= Task objective =
Scan the listing below for "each", then report every line that has it.

--------------------------------------------------

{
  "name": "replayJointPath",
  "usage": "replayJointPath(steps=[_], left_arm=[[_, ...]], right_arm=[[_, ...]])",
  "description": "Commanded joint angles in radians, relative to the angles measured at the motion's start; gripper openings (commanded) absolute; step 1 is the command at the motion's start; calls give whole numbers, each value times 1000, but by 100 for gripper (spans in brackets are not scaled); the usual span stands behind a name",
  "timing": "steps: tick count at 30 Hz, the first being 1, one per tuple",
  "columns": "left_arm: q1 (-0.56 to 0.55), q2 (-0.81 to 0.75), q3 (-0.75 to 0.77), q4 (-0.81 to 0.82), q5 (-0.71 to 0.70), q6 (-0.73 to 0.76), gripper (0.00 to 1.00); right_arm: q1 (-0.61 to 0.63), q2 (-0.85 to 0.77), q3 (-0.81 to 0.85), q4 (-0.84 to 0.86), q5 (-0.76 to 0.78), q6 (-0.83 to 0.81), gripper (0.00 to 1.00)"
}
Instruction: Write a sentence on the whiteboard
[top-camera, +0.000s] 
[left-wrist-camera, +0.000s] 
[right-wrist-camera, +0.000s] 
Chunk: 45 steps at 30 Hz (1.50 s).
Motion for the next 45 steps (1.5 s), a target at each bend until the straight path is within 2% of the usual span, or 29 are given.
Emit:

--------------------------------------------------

= Response area =
  "description": "Commanded joint angles in radians, relative to the angles measured at the motion's start; gripper openings (commanded) absolute; step 1 is the command at the motion's start; calls give whole numbers, each value times 1000, but by 100 for gripper (spans in brackets are not scaled); the usual span stands behind a name",
Motion for the next 45 steps (1.5 s), a target at each bend until the straight path is within 2% of the usual span, or 29 are given.

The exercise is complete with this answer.